Public transit is becoming a social justice issue within British Columbia’s growing suburbs, especially those home to Kwantlen Polytechnic University campuses, where thousands of students commute through transit.
It’s important to understand what social issues within public transit look like. These issues include affordability, the frequency of transportation in some areas compared to others, how close access to transportation is for people, and who can access most of the transportation services.
For KPU students, transiting gets a little difficult because our campuses are in different municipalities.
Cities need to move away from the monocentric city model and transform them into polycentric systems to provide fast and accessible transportation for people living in suburban cities. This could also accommodate many KPU students who need to attend campuses away from their municipalities.

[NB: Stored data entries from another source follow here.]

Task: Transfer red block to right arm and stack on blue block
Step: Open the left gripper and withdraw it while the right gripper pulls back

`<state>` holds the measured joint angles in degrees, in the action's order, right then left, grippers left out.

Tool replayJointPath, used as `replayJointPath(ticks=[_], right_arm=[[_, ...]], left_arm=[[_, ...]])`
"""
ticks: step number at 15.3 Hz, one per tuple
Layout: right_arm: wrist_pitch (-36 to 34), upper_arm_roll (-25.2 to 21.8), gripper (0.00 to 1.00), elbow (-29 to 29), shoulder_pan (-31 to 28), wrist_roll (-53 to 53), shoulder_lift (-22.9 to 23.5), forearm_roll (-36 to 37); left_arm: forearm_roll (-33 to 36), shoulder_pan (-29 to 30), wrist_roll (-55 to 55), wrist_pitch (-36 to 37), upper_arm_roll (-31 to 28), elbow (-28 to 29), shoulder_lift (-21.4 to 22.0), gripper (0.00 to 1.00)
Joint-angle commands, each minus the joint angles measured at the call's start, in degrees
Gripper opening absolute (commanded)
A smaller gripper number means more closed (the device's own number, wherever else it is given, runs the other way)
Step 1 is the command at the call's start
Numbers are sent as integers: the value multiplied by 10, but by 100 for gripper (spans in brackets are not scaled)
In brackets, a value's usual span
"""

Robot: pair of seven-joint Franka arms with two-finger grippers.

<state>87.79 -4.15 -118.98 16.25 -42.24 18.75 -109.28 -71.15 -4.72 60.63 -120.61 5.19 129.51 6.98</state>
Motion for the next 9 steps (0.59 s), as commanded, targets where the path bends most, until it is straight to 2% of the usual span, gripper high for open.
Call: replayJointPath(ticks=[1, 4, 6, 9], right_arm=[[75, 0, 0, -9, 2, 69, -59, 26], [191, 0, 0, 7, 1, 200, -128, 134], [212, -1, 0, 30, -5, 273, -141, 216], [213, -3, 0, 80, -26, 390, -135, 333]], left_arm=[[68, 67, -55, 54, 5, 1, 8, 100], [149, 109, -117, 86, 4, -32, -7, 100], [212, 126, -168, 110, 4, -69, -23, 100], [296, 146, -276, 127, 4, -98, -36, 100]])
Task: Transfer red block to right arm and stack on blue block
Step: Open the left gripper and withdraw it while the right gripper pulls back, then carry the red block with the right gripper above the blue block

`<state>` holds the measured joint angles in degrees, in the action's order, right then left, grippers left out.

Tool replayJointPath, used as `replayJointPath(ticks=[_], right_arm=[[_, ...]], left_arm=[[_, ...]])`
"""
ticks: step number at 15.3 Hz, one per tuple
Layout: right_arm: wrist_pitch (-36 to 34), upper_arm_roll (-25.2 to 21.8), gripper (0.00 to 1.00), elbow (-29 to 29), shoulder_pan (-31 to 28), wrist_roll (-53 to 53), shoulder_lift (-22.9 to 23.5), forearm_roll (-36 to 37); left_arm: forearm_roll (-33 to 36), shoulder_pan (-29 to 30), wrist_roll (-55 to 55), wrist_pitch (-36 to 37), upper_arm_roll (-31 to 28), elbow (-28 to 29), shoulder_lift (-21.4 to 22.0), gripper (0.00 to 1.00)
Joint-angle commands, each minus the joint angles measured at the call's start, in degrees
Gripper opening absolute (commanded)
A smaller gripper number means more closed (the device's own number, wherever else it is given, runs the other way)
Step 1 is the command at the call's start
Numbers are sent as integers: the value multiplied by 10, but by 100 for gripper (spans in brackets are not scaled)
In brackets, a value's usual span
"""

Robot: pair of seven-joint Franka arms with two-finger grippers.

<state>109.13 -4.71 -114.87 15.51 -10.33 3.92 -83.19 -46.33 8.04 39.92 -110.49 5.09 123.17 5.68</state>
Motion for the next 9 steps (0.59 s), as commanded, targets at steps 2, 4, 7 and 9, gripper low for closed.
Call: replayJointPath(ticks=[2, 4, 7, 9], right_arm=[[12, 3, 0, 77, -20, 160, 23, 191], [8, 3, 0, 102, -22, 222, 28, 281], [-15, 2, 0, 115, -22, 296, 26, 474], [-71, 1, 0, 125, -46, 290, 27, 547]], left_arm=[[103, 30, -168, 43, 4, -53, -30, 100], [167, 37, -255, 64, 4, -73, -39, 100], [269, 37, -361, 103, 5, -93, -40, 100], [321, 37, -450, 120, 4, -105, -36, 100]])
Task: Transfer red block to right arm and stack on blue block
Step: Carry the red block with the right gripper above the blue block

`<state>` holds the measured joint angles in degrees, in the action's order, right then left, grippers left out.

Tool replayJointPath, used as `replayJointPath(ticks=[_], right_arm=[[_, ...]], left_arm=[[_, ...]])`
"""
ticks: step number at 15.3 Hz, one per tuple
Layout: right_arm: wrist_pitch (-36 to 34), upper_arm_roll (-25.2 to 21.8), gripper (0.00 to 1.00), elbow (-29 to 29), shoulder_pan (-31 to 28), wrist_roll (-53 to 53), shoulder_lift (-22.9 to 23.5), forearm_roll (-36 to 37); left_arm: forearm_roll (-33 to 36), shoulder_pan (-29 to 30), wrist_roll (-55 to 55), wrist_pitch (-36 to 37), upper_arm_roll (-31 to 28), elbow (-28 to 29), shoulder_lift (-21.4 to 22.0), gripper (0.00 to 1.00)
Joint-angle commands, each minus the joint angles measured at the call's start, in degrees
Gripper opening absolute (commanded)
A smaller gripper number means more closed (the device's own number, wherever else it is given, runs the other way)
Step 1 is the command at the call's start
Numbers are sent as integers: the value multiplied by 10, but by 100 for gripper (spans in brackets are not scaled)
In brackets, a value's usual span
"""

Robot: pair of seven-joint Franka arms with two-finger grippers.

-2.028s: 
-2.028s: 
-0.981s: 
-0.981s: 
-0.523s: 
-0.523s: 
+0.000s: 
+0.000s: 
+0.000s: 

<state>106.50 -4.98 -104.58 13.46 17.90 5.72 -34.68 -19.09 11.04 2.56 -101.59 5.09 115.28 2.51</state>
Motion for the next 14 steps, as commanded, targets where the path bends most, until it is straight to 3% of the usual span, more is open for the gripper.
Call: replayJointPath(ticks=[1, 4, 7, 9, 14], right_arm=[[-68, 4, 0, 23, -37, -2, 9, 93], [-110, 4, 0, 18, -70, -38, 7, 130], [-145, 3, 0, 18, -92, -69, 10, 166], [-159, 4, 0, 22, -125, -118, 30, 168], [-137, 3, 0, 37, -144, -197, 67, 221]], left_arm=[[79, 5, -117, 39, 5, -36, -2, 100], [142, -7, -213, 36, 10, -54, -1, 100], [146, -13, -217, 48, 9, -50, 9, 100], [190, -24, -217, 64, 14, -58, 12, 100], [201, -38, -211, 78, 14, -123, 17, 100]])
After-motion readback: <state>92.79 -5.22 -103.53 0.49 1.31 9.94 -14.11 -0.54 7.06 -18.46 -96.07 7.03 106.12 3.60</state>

TransLink has two bus routes running close to the Langley campus, which connect with Clayton Heights, Langley Centre, and Walnut Grove, but there isn’t a RapidBus near KPU Langley that stops through KPU Surrey. And KPU Tech has the 342 Newton Exchange and 370 Willowbrook buses, but they run in 30-minute intervals.
To get from KPU Tech to KPU Langley, it usually takes 15 stops. From KPU Tech to KPU Surrey, the 342 has 29 stops before arriving at Newton Exchange. From there, students will need to take the 319 to Scott Road Station, which has six stops before arriving at the KPU Surrey campus. Then there is the KPU Richmond campus that only has the 301 connecting to KPU Surrey.
The upcoming R6 Scott Road RapidBus is a good start, but more rapid systems that could connect all campuses would be beneficial for students and people who work at KPU.
This is a transit justice issue because there are so many steps students need to take to access the place where they get an education. Transportation services also need to realize how important it is to invest in cities outside Vancouver because a lot of folks are leaving Vancouver and moving into suburbs and areas like Surrey, which is becoming the province’s largest growing city.
It isn’t fair for students who live far away from KPU’s campuses to buy cars because it is their only means of accessible and fast transportation. This is unsustainable as it forces students to spend extra money on parking, gas, and insurance apart from paying thousands of dollars for their education.
There are the Kwantlen Student Association Intercampus Shuttle services that help fill the gaps. The downside with the shuttles is that their running schedule stops at 6:00 pm and varies depending on the day of the week. Unfortunately, students who stay on campus past 6:00 pm need to find other alternatives to commute after class.
KPU Surrey is also experiencing a further issue regarding the 319 bus stop going westbound to Scott Road. The bus stop is too close to the road, and people often have to breathe the air pollutants from the cars.
Then going eastbound to Newton Exchange, the bus shelter isn’t big enough for commuters when it rains. The shelter also isn’t next to the pole where the bus stops, and most times, people don’t even go inside the bus shelter because the bus doesn’t directly stop there.
Under TransLink’s top ten busiest bus routes, Newton has the Scott Road SkyTrain Station between Newton Exchange placing fourth, and the R1 route between Newton Exchange to Guildford Mall placing ninth.
In 2020, Newton’s population was 153,650 and it is projected to grow to 187,620 over the next 30 years, according to the City of Surrey’s census data.
Newton Exchange has become a popular transit hub for folks who commute to White Rock, Delta, Richmond, Cloverdale, and Langley. For such a transit-focused area, Newton could really benefit from the implementation of a rail transit system that can connect to all of these places.
The idea of the now-cancelled $1.6 billion Surrey-Newton-Guildford light-rail project could have been the beginning of rail systems across the region, and in the area around Newton Exchange, and a fast way for KPU students to commute through campuses.
The project was replaced with a $3.95 billion much-needed SkyTrain extension to Langley. But it is still questionable if the City of Surrey and TransLink will think back to the LRT idea, considering that Newton Exchange has been proven to be a transit hub connected to surrounding municipalities.
If more forms of transportations are added, that would make our city transit focused and discard the need to own vehicles, which would save students tons of money.
In the future, we can hope that transit services can consider different methods of transportation that can cater to university students. The R6 will not solve all of KPU’s transit challenges, but it is a start to the idea of faster transit.